■ Dataset content
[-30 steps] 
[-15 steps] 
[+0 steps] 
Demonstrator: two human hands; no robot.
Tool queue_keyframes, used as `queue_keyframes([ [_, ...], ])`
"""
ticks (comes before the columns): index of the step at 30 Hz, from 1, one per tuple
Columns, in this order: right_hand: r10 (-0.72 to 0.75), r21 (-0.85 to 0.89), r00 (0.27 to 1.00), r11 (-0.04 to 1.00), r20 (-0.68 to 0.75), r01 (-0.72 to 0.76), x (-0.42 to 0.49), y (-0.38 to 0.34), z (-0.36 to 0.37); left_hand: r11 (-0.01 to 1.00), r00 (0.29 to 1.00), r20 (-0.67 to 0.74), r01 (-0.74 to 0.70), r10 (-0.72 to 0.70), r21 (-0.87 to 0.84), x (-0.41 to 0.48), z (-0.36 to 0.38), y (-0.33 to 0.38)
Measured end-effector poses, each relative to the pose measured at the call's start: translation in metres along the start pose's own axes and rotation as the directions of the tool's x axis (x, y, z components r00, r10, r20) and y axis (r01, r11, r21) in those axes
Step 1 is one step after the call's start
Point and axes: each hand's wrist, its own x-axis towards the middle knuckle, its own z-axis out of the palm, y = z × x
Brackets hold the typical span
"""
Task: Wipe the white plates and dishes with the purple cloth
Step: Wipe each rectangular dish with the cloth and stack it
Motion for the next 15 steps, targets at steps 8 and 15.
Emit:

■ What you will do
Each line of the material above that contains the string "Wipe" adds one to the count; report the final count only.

■ Written solution
2